Although we don't believe in timing the market or panicking over market movements, we do like to keep an eye on big changes -- just in case they're material to our investing thesis.
What: Shares of Himax Technologies (NASDAQ:HIMX), a provider of semiconductor components for flat panel displays, soared on Wednesday after an analyst from Bank of America/Merrill Lynch upgraded the stock to "buy" from a previous rating of "underperform." At 2:30 Wednesday afternoon, the stock was up about 10%.
So what: Bank of America seems to have a love-hate relationship with Himax stock. Back in January, Himax was Bank of America's top 2015 pick among display integrated circuit providers. Three months later, the bank downgraded the stock all the way to "underperform," giving it a price target of $7 per share. Now, less than three months after that downgrade, Bank of America has changed course yet again, bringing its rating back to "buy" with a new $8.50 price target.
Chinese market share was cited as one of the major concerns three months ago, but it seems that Bank of America now believes that things are improving. Growth of 4K TV sales was also cited as a possible driver of higher margins for Himax, with the analyst estimating that over 20% of large panel driver shipments in the first half of 2016 could come from 4K TVs, up from just 3%-4% during the first quarter of this year.
Now what: Bank of America's fickleness regarding Himax offers a great example of why analyst upgrades and downgrades should never be the sole reason to buy or sell a stock. When an analyst changes his mind twice within six months, that's a sign that short-term thinking is driving those ratings.
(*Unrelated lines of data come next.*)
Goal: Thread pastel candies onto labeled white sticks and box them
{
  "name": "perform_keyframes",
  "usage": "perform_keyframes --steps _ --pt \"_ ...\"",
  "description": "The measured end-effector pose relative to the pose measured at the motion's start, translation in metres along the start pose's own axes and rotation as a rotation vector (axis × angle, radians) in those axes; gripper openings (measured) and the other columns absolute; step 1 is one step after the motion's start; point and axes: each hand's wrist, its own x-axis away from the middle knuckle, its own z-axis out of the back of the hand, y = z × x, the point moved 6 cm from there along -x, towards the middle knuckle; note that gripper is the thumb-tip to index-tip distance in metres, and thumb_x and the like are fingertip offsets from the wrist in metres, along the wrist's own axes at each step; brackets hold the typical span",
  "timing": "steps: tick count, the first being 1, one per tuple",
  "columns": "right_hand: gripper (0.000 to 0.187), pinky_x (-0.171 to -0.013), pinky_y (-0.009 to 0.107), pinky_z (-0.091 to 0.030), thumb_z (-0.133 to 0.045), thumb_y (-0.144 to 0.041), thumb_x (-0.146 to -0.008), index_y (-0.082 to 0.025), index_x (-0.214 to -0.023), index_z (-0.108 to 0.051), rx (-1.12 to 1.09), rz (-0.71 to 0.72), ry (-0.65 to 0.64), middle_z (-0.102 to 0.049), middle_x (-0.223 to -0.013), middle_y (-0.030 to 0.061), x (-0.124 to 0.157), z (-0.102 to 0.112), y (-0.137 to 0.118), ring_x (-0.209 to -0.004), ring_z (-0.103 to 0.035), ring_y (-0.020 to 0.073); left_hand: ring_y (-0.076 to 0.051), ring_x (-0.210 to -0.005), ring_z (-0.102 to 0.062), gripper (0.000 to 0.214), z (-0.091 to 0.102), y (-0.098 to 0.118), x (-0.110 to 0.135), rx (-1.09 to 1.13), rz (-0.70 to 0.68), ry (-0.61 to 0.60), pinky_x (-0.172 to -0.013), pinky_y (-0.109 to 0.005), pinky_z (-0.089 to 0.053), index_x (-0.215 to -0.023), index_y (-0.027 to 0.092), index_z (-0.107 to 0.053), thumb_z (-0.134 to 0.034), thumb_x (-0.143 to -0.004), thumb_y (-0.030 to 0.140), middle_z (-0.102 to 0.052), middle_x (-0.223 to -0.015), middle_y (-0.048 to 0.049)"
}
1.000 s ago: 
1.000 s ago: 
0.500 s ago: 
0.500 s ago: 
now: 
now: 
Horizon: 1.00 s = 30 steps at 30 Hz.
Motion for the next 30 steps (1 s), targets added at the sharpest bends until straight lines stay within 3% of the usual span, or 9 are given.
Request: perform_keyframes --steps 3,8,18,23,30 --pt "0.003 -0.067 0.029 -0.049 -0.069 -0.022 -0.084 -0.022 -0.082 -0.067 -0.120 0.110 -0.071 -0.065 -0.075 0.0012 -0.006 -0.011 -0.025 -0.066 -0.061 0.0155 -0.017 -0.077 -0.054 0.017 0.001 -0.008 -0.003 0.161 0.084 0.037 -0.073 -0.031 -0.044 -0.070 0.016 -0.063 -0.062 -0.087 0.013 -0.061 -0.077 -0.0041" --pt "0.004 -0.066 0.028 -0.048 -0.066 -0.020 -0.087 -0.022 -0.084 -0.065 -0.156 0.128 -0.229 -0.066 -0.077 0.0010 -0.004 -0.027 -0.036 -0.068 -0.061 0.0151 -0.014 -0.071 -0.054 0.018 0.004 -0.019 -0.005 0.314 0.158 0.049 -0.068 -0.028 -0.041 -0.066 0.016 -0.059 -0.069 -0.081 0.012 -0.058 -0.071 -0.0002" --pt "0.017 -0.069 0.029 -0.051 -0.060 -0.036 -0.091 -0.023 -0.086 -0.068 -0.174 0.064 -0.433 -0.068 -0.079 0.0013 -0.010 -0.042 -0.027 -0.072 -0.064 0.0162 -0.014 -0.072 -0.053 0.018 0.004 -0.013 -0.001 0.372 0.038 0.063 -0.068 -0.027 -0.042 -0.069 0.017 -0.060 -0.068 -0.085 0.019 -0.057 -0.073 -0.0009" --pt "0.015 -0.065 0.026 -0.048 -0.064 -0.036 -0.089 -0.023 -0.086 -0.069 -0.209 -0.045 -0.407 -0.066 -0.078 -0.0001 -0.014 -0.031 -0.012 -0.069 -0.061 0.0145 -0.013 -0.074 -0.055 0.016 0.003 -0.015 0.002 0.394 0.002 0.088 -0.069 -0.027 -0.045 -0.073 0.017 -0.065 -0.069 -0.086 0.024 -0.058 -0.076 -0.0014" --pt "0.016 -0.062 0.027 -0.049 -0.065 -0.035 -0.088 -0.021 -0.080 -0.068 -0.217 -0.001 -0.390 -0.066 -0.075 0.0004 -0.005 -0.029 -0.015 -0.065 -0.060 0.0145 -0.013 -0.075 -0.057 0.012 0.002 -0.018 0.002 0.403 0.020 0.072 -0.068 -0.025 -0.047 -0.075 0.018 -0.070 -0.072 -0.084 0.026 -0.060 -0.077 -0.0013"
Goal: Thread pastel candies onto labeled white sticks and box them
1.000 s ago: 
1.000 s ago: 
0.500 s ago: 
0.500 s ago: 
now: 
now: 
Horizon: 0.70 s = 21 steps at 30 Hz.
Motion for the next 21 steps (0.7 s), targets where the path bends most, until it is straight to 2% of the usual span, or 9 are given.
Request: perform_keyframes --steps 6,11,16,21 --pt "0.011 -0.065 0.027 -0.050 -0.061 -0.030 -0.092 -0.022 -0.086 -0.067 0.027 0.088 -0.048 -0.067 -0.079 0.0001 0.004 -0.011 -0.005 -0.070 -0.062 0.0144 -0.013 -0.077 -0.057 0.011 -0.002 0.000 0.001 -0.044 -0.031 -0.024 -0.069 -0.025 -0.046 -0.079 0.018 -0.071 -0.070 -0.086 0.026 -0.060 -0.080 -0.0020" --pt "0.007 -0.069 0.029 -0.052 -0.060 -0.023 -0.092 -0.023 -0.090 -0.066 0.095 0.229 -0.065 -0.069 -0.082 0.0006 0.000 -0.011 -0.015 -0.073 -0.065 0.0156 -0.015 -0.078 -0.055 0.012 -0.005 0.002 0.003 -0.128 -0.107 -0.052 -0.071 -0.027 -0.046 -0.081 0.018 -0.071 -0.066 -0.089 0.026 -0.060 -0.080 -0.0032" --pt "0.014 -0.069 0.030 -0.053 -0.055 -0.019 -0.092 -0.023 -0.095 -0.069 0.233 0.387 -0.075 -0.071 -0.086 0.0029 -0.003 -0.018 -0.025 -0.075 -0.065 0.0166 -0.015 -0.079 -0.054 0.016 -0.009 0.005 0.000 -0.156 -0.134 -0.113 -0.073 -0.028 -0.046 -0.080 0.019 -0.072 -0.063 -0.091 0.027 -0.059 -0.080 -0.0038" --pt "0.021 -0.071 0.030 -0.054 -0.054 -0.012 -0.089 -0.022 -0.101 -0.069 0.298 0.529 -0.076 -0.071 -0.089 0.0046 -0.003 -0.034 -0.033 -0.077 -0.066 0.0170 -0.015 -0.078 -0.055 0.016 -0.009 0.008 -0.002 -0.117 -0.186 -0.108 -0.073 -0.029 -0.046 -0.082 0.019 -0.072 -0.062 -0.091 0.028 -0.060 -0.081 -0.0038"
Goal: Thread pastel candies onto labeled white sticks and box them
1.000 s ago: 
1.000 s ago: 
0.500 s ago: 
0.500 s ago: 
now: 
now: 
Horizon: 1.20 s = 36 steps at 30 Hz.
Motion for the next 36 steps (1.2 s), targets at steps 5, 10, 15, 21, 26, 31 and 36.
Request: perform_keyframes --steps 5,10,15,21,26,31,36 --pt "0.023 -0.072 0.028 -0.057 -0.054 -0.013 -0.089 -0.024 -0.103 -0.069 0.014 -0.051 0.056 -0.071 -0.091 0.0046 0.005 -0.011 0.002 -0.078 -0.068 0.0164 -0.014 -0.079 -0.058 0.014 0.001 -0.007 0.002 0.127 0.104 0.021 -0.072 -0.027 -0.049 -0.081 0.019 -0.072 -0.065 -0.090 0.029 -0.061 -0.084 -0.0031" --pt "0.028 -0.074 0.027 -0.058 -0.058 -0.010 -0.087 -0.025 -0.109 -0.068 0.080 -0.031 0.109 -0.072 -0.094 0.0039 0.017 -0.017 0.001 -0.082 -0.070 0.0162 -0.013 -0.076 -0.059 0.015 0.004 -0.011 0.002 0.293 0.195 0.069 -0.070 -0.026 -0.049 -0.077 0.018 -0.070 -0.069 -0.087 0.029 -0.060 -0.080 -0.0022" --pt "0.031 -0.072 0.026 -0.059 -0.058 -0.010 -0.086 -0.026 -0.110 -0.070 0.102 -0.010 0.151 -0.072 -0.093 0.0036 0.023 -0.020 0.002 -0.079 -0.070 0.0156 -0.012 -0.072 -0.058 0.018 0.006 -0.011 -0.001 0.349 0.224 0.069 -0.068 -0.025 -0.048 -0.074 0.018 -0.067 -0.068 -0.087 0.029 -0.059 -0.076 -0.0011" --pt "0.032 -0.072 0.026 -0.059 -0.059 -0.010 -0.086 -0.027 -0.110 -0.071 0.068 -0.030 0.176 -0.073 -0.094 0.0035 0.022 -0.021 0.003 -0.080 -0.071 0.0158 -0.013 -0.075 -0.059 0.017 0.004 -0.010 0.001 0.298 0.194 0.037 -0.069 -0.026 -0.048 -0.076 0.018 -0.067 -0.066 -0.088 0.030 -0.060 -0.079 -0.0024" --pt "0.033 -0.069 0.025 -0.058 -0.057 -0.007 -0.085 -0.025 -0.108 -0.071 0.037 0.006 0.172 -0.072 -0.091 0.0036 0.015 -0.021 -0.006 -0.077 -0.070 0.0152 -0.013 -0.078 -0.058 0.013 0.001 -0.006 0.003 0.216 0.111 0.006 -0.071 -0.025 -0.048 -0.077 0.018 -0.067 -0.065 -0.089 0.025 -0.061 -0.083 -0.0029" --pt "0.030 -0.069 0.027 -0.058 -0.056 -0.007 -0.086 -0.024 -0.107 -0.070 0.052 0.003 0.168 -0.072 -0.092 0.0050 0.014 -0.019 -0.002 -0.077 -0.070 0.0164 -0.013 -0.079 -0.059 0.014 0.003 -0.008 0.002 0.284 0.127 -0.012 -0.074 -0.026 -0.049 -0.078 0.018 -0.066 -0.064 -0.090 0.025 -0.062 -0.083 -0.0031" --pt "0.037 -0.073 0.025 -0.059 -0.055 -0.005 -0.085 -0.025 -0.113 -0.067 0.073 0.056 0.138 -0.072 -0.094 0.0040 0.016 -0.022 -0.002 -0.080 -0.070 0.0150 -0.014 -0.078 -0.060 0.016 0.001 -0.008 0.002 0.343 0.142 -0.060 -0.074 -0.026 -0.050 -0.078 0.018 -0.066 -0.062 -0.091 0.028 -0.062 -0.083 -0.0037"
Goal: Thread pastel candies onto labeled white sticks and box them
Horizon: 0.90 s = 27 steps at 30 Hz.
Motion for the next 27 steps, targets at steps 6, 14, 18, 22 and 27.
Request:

Instead of focusing on analyst upgrades and downgrades, investors should instead look at the long-term picture and the company's fundamentals. Himax is dependent on sales of TVs, smartphones, and monitors, and the company's results will naturally fluctuate with demand for these items. What the stock is going to do over the next three months is important to speculators, not investors, and making investing decisions based on an analyst's short-lived opinion is a recipe for disaster.